(MATERIAL FOR THIS TASK)
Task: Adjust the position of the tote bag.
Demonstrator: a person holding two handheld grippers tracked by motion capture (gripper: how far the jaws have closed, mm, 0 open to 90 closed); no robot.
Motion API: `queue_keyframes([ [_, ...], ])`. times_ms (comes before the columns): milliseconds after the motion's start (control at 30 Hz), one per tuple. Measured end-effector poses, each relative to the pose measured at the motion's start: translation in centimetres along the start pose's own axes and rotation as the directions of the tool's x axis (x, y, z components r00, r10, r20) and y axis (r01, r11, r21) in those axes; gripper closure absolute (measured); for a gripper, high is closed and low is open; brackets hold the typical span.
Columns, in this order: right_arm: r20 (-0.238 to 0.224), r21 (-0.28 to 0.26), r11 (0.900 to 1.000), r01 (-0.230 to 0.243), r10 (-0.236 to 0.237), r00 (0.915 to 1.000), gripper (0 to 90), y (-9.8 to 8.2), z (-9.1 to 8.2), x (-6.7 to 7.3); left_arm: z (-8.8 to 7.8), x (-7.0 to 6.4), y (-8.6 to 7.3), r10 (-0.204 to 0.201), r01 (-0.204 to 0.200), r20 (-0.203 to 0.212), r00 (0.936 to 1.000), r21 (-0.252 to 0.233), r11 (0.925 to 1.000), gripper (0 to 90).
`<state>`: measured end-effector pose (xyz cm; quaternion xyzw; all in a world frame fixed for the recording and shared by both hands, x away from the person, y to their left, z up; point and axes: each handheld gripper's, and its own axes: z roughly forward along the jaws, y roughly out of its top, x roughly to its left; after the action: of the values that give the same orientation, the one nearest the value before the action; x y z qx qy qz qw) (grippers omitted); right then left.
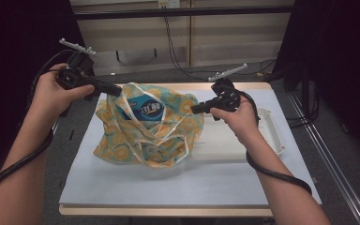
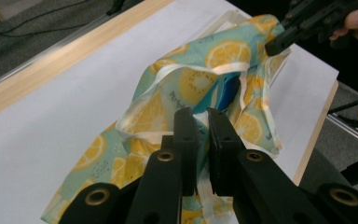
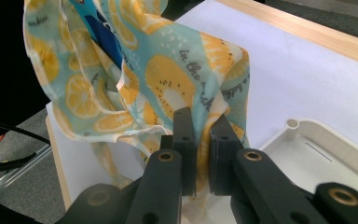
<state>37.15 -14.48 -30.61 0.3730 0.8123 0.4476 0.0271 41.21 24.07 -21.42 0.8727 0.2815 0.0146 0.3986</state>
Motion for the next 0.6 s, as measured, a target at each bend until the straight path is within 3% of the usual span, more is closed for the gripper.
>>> queue_keyframes([
  [433,-0.002,-0.004,1.0,-0.009,0.009,1.0,83.8,-0.4,-0.3,-0.2,0.5,2.2,0.7,-0.071,0.068,-0.033,0.9969,-0.094,0.9933,83.3],
  [600,-0.002,0.0,1.0,-0.014,0.014,0.9999,83.8,-0.6,-0.2,-0.5,1.6,3.0,0.2,-0.098,0.095,-0.042,0.9943,-0.067,0.9932,83.0],
])
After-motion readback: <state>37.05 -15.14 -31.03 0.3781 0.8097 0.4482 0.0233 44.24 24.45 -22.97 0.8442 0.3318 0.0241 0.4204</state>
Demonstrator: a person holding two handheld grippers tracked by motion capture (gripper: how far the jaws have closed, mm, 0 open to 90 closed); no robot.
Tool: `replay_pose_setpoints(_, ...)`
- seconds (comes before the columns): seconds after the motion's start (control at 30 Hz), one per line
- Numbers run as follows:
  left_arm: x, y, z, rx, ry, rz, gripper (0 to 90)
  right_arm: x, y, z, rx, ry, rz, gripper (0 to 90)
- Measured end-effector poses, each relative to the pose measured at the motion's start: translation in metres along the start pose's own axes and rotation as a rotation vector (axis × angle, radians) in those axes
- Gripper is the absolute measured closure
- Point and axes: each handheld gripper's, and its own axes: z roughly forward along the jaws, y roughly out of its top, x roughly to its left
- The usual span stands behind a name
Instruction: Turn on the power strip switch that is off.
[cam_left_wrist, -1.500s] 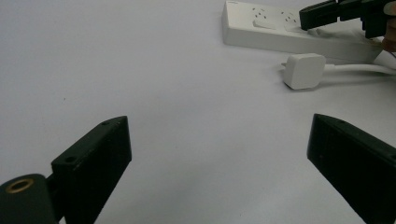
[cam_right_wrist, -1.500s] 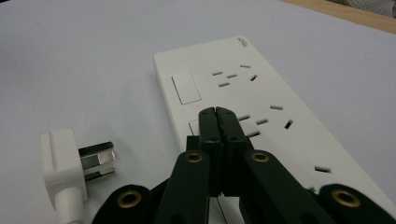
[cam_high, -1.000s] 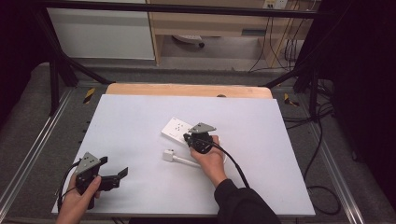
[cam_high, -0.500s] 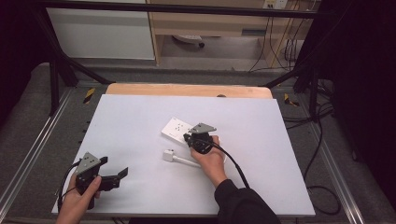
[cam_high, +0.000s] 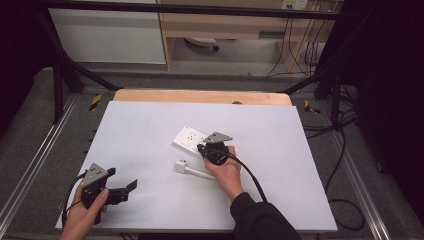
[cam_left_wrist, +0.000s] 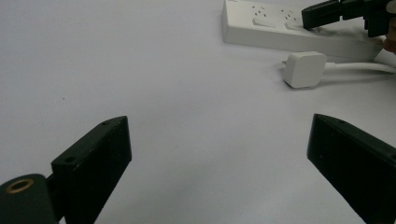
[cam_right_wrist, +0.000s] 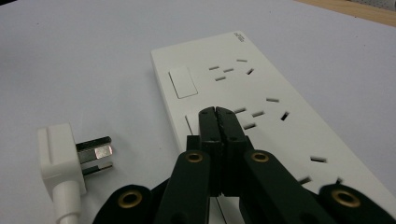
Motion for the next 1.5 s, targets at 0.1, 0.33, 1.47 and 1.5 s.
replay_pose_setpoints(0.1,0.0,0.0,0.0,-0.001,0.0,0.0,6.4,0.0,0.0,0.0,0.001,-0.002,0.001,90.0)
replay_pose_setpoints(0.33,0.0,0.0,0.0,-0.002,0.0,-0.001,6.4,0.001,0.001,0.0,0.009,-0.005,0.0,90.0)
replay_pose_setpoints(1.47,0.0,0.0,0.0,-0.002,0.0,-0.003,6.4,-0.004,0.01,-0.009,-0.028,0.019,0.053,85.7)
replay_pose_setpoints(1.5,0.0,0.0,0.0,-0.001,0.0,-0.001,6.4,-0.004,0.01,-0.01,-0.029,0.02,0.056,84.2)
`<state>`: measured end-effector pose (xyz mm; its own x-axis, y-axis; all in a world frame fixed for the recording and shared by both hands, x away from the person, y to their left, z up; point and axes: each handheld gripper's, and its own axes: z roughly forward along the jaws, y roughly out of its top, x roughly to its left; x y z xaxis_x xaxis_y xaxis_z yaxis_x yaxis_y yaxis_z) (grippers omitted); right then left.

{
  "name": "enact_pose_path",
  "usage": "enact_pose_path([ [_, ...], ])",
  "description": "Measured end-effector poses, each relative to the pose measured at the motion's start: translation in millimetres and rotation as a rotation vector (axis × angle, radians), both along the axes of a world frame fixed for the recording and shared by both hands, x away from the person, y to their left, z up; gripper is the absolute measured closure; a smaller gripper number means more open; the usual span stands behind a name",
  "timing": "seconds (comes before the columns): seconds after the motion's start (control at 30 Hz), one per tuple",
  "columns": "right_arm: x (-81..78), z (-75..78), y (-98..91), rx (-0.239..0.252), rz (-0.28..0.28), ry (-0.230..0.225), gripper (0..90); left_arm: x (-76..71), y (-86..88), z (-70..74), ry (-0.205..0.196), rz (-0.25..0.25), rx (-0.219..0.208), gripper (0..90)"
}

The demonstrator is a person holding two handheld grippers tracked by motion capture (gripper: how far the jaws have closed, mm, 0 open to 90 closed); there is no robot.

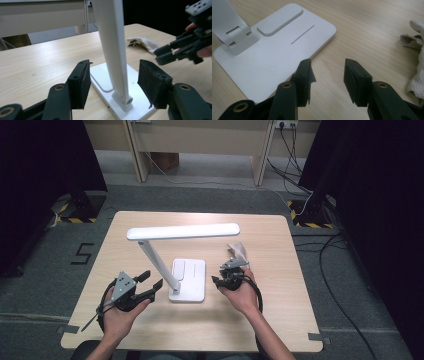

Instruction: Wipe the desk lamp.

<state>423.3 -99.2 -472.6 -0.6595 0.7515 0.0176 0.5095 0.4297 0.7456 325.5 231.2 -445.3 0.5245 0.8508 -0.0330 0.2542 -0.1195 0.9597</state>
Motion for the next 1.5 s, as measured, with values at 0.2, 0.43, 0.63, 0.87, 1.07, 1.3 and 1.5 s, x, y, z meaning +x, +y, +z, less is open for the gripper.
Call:
enact_pose_path([
  [0.2,-4.6,2.4,-13.2,0.005,-0.023,-0.011,57.6,-3.3,8.4,-5.4,0.004,0.011,0.014,41.7],
  [0.43,-10.1,4.4,-25.6,0.004,-0.037,-0.028,57.4,-7.7,17.2,-9.4,0.001,0.022,0.024,41.7],
  [0.63,-16.0,5.3,-35.8,0.01,-0.052,-0.033,57.6,-7.4,31.4,-15.3,0.017,0.058,0.032,41.6],
  [0.87,-23.2,5.6,-49.5,0.008,-0.079,-0.039,57.1,-5.1,46.5,-20.9,0.031,0.099,0.034,41.3],
  [1.07,-28.7,6.4,-62.6,0.017,-0.105,-0.044,57.0,-3.0,56.8,-24.8,0.048,0.127,0.04,41.3],
  [1.3,-35.7,8.3,-81.4,0.021,-0.142,-0.05,56.8,0.1,69.8,-27.6,0.054,0.163,0.046,41.4],
  [1.5,-41.8,7.5,-99.7,0.031,-0.186,-0.06,56.8,3.4,80.3,-28.8,0.054,0.195,0.048,41.4],
])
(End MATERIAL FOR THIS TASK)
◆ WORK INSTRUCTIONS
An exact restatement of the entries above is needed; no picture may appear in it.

◆ REPLY TO THE TASK
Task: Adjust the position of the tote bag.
Demonstrator: a person holding two handheld grippers tracked by motion capture (gripper: how far the jaws have closed, mm, 0 open to 90 closed); no robot.
Motion API: `queue_keyframes([ [_, ...], ])`. times_ms (comes before the columns): milliseconds after the motion's start (control at 30 Hz), one per tuple. Measured end-effector poses, each relative to the pose measured at the motion's start: translation in centimetres along the start pose's own axes and rotation as the directions of the tool's x axis (x, y, z components r00, r10, r20) and y axis (r01, r11, r21) in those axes; gripper closure absolute (measured); for a gripper, high is closed and low is open; brackets hold the typical span.
Columns, in this order: right_arm: r20 (-0.238 to 0.224), r21 (-0.28 to 0.26), r11 (0.900 to 1.000), r01 (-0.230 to 0.243), r10 (-0.236 to 0.237), r00 (0.915 to 1.000), gripper (0 to 90), y (-9.8 to 8.2), z (-9.1 to 8.2), x (-6.7 to 7.3); left_arm: z (-8.8 to 7.8), x (-7.0 to 6.4), y (-8.6 to 7.3), r10 (-0.204 to 0.201), r01 (-0.204 to 0.200), r20 (-0.203 to 0.212), r00 (0.936 to 1.000), r21 (-0.252 to 0.233), r11 (0.925 to 1.000), gripper (0 to 90).
`<state>`: measured end-effector pose (xyz cm; quaternion xyzw; all in a world frame fixed for the recording and shared by both hands, x away from the person, y to their left, z up; point and axes: each handheld gripper's, and its own axes: z roughly forward along the jaws, y roughly out of its top, x roughly to its left; after the action: of the values that give the same orientation, the one nearest the value before the action; x y z qx qy qz qw) (grippers omitted); right then left.
<state>37.15 -14.48 -30.61 0.3730 0.8123 0.4476 0.0271 41.21 24.07 -21.42 0.8727 0.2815 0.0146 0.3986</state>
Motion for the next 0.6 s, as measured, a target at each bend until the straight path is within 3% of the usual span, more is closed for the gripper.
>>> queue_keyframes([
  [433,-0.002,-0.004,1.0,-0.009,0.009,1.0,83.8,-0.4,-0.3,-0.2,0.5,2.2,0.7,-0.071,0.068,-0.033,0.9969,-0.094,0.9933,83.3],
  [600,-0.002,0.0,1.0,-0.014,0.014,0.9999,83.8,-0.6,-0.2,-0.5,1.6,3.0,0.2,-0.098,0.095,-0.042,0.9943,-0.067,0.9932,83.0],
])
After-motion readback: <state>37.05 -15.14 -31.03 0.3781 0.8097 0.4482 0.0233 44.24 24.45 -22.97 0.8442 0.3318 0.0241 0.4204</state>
Demonstrator: a person holding two handheld grippers tracked by motion capture (gripper: how far the jaws have closed, mm, 0 open to 90 closed); no robot.
Tool: `replay_pose_setpoints(_, ...)`
- seconds (comes before the columns): seconds after the motion's start (control at 30 Hz), one per line
- Numbers run as follows:
  left_arm: x, y, z, rx, ry, rz, gripper (0 to 90)
  right_arm: x, y, z, rx, ry, rz, gripper (0 to 90)
- Measured end-effector poses, each relative to the pose measured at the motion's start: translation in metres along the start pose's own axes and rotation as a rotation vector (axis × angle, radians) in those axes
- Gripper is the absolute measured closure
- Point and axes: each handheld gripper's, and its own axes: z roughly forward along the jaws, y roughly out of its top, x roughly to its left
- The usual span stands behind a name
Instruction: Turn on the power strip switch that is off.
[cam_left_wrist, -1.500s] 
[cam_right_wrist, -1.500s] 
[cam_high, -1.000s] 
[cam_high, -0.500s] 
[cam_high, +0.000s] 
[cam_left_wrist, +0.000s] 
[cam_right_wrist, +0.000s] 
Motion for the next 1.5 s, targets at 0.1, 0.33, 1.47 and 1.5 s.
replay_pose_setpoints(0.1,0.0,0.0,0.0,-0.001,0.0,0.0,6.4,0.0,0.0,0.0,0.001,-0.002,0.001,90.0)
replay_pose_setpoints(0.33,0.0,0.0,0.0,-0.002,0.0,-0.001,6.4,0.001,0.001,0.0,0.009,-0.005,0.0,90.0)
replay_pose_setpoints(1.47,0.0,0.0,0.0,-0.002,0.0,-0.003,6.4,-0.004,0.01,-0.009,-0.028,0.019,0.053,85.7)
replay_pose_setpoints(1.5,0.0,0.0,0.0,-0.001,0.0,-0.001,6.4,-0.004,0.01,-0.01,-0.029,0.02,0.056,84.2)
`<state>`: measured end-effector pose (xyz mm; its own x-axis, y-axis; all in a world frame fixed for the recording and shared by both hands, x away from the person, y to their left, z up; point and axes: each handheld gripper's, and its own axes: z roughly forward along the jaws, y roughly out of its top, x roughly to its left; x y z xaxis_x xaxis_y xaxis_z yaxis_x yaxis_y yaxis_z) (grippers omitted); right then left.

{
  "name": "enact_pose_path",
  "usage": "enact_pose_path([ [_, ...], ])",
  "description": "Measured end-effector poses, each relative to the pose measured at the motion's start: translation in millimetres and rotation as a rotation vector (axis × angle, radians), both along the axes of a world frame fixed for the recording and shared by both hands, x away from the person, y to their left, z up; gripper is the absolute measured closure; a smaller gripper number means more open; the usual span stands behind a name",
  "timing": "seconds (comes before the columns): seconds after the motion's start (control at 30 Hz), one per tuple",
  "columns": "right_arm: x (-81..78), z (-75..78), y (-98..91), rx (-0.239..0.252), rz (-0.28..0.28), ry (-0.230..0.225), gripper (0..90); left_arm: x (-76..71), y (-86..88), z (-70..74), ry (-0.205..0.196), rz (-0.25..0.25), rx (-0.219..0.208), gripper (0..90)"
}

The demonstrator is a person holding two handheld grippers tracked by motion capture (gripper: how far the jaws have closed, mm, 0 open to 90 closed); there is no robot.


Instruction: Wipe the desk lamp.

<state>423.3 -99.2 -472.6 -0.6595 0.7515 0.0176 0.5095 0.4297 0.7456 325.5 231.2 -445.3 0.5245 0.8508 -0.0330 0.2542 -0.1195 0.9597</state>
Motion for the next 1.5 s, as measured, with values at 0.2, 0.43, 0.63, 0.87, 1.07, 1.3 and 1.5 s, x, y, z meaning +x, +y, +z, less is open for the gripper.
Call:
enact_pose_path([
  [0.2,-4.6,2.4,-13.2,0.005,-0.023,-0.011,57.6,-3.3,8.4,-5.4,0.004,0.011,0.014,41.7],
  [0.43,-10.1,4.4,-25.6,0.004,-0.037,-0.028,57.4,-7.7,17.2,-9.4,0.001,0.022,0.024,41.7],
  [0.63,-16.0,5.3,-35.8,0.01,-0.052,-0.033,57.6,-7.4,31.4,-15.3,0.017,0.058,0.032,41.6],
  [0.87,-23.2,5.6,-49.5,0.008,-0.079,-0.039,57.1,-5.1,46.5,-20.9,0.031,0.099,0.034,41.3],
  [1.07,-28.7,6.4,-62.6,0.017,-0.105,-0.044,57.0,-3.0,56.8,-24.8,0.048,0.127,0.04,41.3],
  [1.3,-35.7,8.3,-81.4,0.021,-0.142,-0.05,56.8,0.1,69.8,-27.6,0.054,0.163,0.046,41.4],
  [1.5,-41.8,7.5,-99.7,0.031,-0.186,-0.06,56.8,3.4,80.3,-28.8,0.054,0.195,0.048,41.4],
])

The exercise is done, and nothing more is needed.